Впрочем, не сама записка была ему ненавистна. Как было бы превосходно, если бы в этом клочке бумаги читалось: умер от неразделенной любви. Ведь с Владимиром случалось столько амурных историй! Как все обернулось бы романтично и благородно, как жалели бы профессора и как он возвысился бы во мнении знакомых! Несчастная любовь — как это красиво и необычно!
Аркадий вдруг замер от неожиданно пришедшей мысли.
А что, собственно, мешает ему представить дело именно таким образом? Разве хоть кому-нибудь в институте известна истинная причина смерти Владимира? Разве после Владимира осталась записка? И кому, собственно, как не Аркадию Лаврову, лучшему другу умершего, знать подлинную причину безвременной гибели приятеля?
Черты Аркадия оживились. Все еще сжимая в руке записку, он подошел к окну. Закатный свет пламенел на листве парка.
Если бы не дневник, если бы не проклятый дневник, в котором неизвестно что написано!
«А есть ли в дневнике то, чего я так боюсь?» — спросил он себя.
Откуда он взял, что там непременно написано то же самое, что и в этой страшной записке.
В самом деле, зачем бы Владимиру сочинять записку, если бы в дневнике все было сказано?
Там, у Столбовых, его напугала фамилия Татьяны Шелковниковой, мелькнувшая на одной из страниц. Но обязательно ли строки о ней должны быть дурными, обязательно ли при мысли об этих строках нужно запугивать себя до галлюцинаций? Почему, в конце концов, Владимир не мог размышлять в дневнике об интимных вещах? Разве помимо денежных расчетов с ее матерью Столбову не о чем было написать? Разве Татьяна не закатывала Владимиру сцены и не посылала ему такие письма, что, право, на рассказ об одном этом хватило бы тетради?

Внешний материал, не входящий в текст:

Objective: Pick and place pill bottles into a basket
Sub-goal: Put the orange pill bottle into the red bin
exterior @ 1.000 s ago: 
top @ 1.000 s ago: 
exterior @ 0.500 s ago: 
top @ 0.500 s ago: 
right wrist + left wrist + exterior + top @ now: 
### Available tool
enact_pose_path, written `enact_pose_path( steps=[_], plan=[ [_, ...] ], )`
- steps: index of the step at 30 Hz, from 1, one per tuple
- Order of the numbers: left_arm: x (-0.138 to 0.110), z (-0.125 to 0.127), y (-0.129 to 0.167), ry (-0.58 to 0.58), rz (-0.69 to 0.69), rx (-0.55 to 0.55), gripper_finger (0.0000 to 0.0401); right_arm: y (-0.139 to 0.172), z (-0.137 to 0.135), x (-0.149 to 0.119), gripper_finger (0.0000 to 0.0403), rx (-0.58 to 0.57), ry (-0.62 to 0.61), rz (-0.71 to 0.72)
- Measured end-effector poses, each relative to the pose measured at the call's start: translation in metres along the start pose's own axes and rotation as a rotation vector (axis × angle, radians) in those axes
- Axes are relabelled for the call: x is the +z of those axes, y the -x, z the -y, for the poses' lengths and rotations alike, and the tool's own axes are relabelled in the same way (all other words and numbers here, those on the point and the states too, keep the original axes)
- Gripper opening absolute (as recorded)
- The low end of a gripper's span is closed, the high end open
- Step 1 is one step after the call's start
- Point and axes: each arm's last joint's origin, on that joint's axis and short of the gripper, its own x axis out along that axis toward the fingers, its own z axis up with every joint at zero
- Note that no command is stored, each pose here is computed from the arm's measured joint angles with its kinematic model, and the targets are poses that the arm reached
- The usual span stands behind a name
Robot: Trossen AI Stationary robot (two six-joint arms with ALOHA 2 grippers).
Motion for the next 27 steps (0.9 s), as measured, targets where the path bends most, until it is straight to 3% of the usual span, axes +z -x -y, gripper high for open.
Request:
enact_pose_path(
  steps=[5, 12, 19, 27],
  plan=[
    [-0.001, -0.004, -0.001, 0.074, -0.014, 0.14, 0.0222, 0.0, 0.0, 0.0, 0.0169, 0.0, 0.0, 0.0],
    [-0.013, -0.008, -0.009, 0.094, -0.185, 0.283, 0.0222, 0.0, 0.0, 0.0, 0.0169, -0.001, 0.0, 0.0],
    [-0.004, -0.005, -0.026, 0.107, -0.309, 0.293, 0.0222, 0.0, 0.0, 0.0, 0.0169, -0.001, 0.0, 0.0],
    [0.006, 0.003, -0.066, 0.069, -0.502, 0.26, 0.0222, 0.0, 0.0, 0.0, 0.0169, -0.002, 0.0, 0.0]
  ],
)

Лавров сам, без милиции, порвал с Владимиром, сам, без милиции, захотел сделаться порядочным и сделался им. И он не допустит, чтобы его пачкали теперь, когда он уже отмылся.

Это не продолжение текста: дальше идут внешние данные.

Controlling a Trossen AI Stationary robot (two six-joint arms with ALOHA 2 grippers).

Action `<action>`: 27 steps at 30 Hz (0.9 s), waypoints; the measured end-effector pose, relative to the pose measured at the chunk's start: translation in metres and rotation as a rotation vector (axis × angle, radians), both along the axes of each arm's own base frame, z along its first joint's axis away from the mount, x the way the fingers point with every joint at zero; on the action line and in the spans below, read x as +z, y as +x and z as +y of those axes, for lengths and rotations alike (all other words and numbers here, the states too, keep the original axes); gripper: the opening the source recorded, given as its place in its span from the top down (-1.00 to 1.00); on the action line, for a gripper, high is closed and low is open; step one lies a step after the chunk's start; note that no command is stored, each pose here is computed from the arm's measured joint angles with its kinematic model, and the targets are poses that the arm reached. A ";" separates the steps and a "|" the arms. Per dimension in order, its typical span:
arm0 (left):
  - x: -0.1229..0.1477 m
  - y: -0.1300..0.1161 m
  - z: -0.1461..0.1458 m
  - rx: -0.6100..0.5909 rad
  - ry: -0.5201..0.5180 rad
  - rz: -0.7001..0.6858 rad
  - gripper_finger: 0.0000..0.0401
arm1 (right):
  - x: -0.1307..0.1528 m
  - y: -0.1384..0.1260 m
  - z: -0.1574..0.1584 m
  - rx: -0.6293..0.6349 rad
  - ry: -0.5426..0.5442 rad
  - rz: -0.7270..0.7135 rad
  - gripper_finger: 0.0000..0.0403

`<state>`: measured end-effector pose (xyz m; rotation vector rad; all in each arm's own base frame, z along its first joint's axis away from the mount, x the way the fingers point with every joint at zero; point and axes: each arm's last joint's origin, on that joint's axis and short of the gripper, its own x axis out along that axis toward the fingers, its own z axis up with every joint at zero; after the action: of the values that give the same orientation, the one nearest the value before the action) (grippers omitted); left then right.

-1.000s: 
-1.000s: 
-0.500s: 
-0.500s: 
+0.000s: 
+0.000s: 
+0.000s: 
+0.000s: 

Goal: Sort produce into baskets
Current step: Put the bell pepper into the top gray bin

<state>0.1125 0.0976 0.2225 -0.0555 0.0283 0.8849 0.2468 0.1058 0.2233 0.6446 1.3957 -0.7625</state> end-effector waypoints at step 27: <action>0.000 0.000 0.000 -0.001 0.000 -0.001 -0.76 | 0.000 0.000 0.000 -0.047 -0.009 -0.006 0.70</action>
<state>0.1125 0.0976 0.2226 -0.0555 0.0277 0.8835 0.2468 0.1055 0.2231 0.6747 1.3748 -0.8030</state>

Механически сжимая записку, Лавров снова прошелся по комнате. Против зеркала остановился и ободряюще улыбнулся себе.
«И все-таки, неужели вот так жалко я буду выглядеть там, у следователя?» — с ужасом подумал он.
Аркадий понимал, что ему бояться нечего, понимал, что неизвестно еще, замышляет ли против него дурное милиционер или нет, а не мог совладать со страхом. Что же это такое?! Ведь так и погубить себя можно!

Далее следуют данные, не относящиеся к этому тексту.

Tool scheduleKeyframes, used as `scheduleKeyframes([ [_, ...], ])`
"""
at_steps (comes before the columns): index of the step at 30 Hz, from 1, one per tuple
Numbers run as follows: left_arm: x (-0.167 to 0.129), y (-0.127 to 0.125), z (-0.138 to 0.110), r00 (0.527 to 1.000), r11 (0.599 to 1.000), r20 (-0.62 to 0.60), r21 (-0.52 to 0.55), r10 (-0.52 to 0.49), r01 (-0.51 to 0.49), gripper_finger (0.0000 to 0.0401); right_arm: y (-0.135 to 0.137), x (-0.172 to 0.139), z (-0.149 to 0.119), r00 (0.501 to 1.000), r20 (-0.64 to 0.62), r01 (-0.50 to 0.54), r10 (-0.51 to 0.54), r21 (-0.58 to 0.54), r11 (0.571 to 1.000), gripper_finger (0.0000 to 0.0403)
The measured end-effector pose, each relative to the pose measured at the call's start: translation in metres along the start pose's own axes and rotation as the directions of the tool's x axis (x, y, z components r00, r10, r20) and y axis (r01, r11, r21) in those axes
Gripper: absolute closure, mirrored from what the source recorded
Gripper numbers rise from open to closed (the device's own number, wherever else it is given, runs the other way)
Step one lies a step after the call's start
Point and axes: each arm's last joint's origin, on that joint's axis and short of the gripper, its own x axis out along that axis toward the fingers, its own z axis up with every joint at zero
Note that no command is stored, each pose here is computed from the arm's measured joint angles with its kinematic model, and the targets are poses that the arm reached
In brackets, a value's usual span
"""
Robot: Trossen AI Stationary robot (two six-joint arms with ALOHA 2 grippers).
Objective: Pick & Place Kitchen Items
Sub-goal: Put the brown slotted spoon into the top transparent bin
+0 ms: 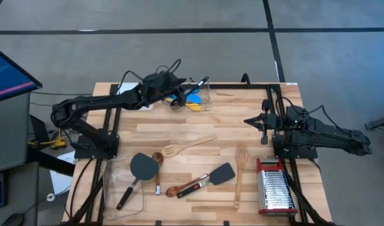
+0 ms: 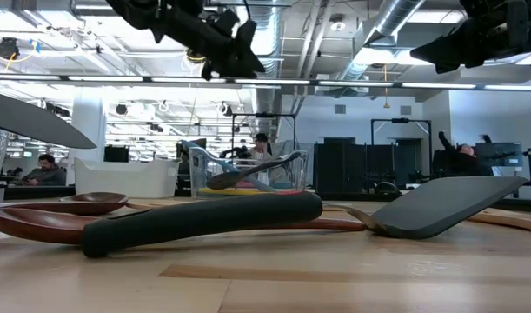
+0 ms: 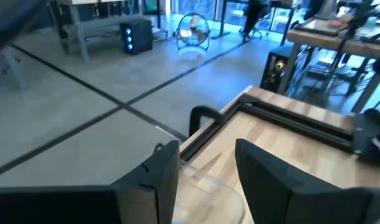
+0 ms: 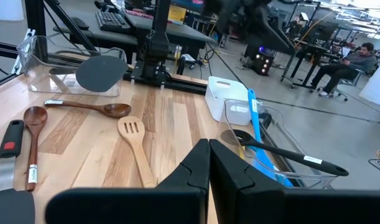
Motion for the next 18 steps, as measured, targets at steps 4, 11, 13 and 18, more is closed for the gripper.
scheduleKeyframes([
  [4,-0.002,-0.003,0.001,1.0,1.0,0.003,0.002,-0.012,0.012,0.0258,0.0,0.0,0.0,1.0,0.0,0.0,0.0,0.0,1.0,0.0403],
  [11,-0.002,-0.003,0.001,1.0,1.0,0.002,0.008,-0.011,0.011,0.0258,0.0,0.0,0.0,1.0,0.0,0.0,0.0,0.0,1.0,0.0403],
  [13,-0.003,-0.005,0.001,1.0,1.0,0.001,0.008,-0.015,0.015,0.0259,0.0,0.0,0.0,1.0,0.0,0.0,0.0,0.0,1.0,0.0403],
  [18,-0.005,-0.015,-0.001,0.999,0.999,-0.01,-0.013,-0.045,0.045,0.0261,0.0,0.0,0.0,1.0,0.0,0.0,0.0,-0.001,1.0,0.0403],
])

Он поморщился и отошел от зеркала, противный самому себе.
Просто ужас до чего можно себя запугать. Ну что он такое, этот следователь? Что он, если смотреть на него без эмоций? Милиционер с недисциплинированным умом и грубыми манерами, глаза с прищуром, плечи биндюжника.
Лавров разжал кулак и увидел на ладони комочек записки… И этим человеком, которого час назад он так примитивно провел за нос, Лавров запугивал себя!
И удивительно, как только в мыслях он освободился от бремени страха, в парке послышались бодрые звуки оркестра. Лавров стал прислушиваться к ним, словно звуки были физическим воплощением только что возвращенной ему жизни. Безудержно-веселый ритм окончательно сметал все его сомнения.
Лавров осторожно расправил сжатый бумажный комок.
Никакого страха записка уже не вызывала.
Если он решит уравнение с милиционером (а не решить его было нельзя, и, следовательно, он его решит), то смерть Владимира будет истолкована как результат несчастной любви. Зачем же в таком случае уничтожать записку? Разве Столбов-старший навсегда останется тем обмякшим ватным львом, каким его можно было видеть сегодня во время милицейского визита? Разве он перестанет быть громовержцем и разве записка эта при случае не пригодится Аркадию?.. А документ для громовержца весьма и весьма…
Лавров разгладил ладонью листок и, аккуратнейше перегнув, положил в записную книжку.
Игра еще не окончена. Лавров в седле. Все должно идти, как всегда. Никаких поводов для подозрений.
Он вышел в коридор, раскрыл телефонный справочник. Лицо его сделалось строгим и серьезным. Обдумав тон и первую фразу, он стал медленно набирать номер.